In close inspection, the first thing we noticed was something documented, but not entirely intuitive. Documentation says to use the "service ID" as the pseudo-hostname in the zipkin URL, which would be replaced with the real hostname and port. In the case of Eureka, it seems intuitive to use the service to find instances of it. Specifically the Eureka application (EUREKA_APP_NAME of all zipkin instances). However, the "service ID" is not that, and it isn't even the instanceId in Eureka. Oddly, the "service ID" maps to the vipAddress field in Eureka, which is actually an instance's hostname! So, the strange thing is that the pseudo-hostname is actually the real hostname!

Fine, so we put the vipAddress zipkin registered into Eureka into the hostname field as a quasi hostname, but still it didn't work.

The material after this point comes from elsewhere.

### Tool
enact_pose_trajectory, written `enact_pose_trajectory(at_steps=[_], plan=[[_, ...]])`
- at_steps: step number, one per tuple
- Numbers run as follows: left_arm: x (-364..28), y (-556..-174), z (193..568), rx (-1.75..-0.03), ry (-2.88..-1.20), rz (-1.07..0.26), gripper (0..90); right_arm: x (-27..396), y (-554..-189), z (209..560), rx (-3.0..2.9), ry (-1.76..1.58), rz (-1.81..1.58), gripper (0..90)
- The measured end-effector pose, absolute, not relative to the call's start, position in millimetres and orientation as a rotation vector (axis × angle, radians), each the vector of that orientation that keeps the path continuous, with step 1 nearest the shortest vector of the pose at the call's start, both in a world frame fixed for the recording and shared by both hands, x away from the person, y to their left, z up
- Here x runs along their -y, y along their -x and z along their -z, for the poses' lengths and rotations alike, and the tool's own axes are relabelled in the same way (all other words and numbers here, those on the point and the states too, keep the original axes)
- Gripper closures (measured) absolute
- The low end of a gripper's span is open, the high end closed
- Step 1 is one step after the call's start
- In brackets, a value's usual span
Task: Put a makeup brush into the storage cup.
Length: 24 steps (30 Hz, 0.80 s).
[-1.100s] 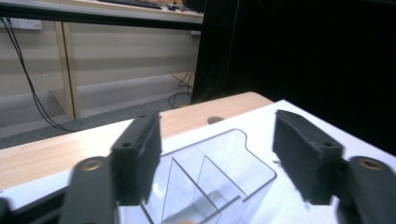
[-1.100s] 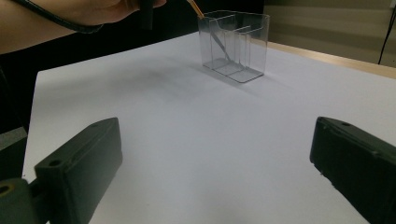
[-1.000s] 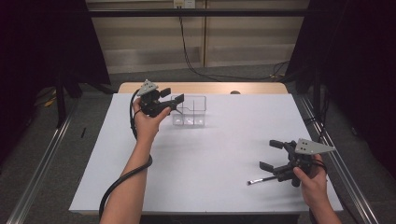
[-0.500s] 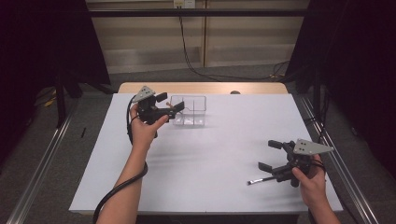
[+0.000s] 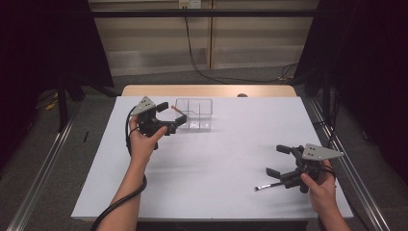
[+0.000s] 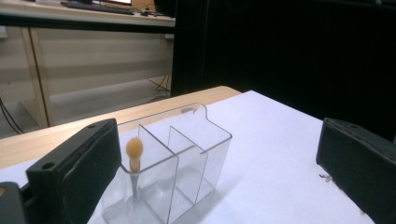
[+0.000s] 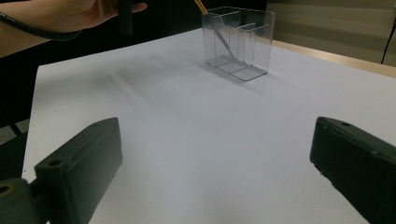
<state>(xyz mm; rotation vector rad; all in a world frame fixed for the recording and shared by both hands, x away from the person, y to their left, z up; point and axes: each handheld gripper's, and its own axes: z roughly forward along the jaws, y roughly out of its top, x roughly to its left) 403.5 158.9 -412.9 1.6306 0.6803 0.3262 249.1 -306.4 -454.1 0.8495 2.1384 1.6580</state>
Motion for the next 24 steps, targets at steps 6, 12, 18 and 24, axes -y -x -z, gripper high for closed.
enact_pose_trajectory(at_steps=[6,12,18,24], plan=[[-164.8,-395.2,415.9,-0.675,-1.637,-0.330,0.0,305.9,-248.6,453.7,-2.142,-0.845,-1.651,2.0],[-170.0,-387.3,421.0,-0.675,-1.645,-0.328,0.0,306.2,-248.3,453.0,-2.141,-0.842,-1.649,1.9],[-172.0,-380.4,423.5,-0.666,-1.650,-0.314,0.0,306.5,-248.1,452.4,-2.140,-0.842,-1.651,2.0],[-174.8,-370.8,427.1,-0.640,-1.658,-0.315,0.0,307.5,-247.7,452.3,-2.135,-0.847,-1.650,2.0]])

Stepping through a debugger, we found that if there is a port in the hostname (e.g. zipkin-server:9411) the configuration code assumes it is not something to look up, rather something already resolved. This led to a realization that the vipAddress having a port encoded, was actually a config default bug, but a simple one to work around. In 3.0.6, when someone sets EUREKA_HOSTNAME, we also set vipAddress explicitly to avoid the accidental port adding default.

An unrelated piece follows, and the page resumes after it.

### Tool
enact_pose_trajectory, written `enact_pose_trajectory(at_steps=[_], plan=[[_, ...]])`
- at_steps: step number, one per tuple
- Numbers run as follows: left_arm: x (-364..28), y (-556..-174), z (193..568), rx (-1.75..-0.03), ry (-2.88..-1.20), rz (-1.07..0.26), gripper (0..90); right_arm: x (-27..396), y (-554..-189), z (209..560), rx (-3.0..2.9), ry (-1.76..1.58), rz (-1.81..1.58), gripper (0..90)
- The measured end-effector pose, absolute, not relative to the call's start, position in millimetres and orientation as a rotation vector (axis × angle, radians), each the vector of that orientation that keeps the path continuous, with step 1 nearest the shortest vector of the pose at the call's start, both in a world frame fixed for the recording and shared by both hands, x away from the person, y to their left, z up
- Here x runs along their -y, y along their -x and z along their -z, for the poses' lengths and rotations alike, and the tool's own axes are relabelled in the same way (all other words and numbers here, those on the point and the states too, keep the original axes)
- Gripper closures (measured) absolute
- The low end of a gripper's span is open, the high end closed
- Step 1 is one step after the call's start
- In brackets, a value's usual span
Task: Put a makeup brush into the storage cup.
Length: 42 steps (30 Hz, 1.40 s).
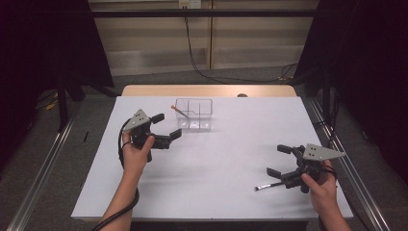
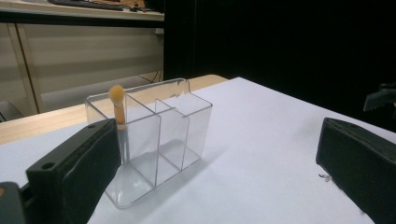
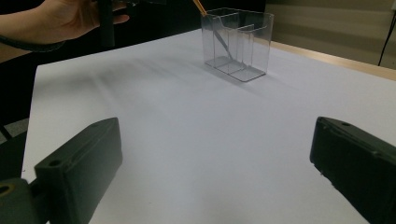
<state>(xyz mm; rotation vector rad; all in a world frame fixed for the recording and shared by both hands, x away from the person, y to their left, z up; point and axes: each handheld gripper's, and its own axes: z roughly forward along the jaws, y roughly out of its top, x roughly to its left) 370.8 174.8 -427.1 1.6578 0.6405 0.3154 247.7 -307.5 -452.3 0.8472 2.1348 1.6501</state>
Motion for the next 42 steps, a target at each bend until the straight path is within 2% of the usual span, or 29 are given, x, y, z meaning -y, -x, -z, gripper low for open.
enact_pose_trajectory(at_steps=[42], plan=[[-214.0,-323.1,442.5,-0.598,-1.705,-0.330,0.0,311.0,-245.7,450.6,-2.122,-0.847,-1.649,1.9]])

Voilla! Finally, we're all good: sleuth replaces vipAddress with that same address and also a port, and it could have only gotten that from eureka info. While it feels like a lot of work to accomplish little, people will still get the other benefits of Eureka (specifically spring-cloud-netflix use of it) including health checking and discovery of other endpoints besides the one you knew about and stuffed into the zipkin URL. While not as ideal as specifying the app name, this approach isn't completely unique to spring. Other technology sometimes ask for "well known addresses" in order to find the rest of a cluster.

Through comments and issue links in the webmvc5-sleuth example, we containerized this hard earned experience, to save future maintainers work trying to figure it all out again. In other words, they don't have to read these release notes and can just use the working binary.

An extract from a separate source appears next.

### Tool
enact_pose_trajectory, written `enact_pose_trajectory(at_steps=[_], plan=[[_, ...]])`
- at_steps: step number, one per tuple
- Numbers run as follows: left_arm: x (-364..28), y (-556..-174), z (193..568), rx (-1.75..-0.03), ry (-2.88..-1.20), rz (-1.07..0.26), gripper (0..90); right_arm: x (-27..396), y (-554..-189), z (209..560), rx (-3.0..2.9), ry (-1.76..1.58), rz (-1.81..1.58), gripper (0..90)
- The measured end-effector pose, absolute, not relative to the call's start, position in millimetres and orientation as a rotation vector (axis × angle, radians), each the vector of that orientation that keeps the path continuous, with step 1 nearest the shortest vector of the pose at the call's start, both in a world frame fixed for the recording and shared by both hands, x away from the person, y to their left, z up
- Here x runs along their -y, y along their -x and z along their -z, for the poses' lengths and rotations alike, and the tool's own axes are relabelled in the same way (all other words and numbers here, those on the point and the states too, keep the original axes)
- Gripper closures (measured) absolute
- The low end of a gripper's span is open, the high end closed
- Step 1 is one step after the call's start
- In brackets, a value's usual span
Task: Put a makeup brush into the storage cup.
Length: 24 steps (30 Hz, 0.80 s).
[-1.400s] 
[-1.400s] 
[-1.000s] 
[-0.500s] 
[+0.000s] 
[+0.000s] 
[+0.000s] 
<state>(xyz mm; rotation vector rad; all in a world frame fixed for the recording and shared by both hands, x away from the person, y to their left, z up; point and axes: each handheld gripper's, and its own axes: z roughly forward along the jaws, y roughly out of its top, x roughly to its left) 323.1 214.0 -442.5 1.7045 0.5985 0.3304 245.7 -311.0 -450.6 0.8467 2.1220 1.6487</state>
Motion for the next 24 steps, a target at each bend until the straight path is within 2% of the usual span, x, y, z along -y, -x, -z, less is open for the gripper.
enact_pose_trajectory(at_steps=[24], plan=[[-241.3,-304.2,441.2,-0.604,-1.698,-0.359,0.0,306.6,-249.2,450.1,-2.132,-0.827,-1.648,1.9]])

The moral of the story, is: integration test things twice or three times if you can, as some behaviors are not necessarily intuitive. If you have more integrations, all the strange things will present themselves. While painful to get through all of the troubleshooting, it is definitely better to have the project bear this weight than relying on end users to figure it out!

Follow-up

Immediately after this release, spring-cloud-sleuth released 3.1.11 which fixed WebFlux discovery with Eureka. Hence, we our the webflux5-sleuth example, while still keeping the webmvc one. All our Eureka-compatible examples are integration tested against a real eureka server on change now, to prevent unknowing regressions in the future.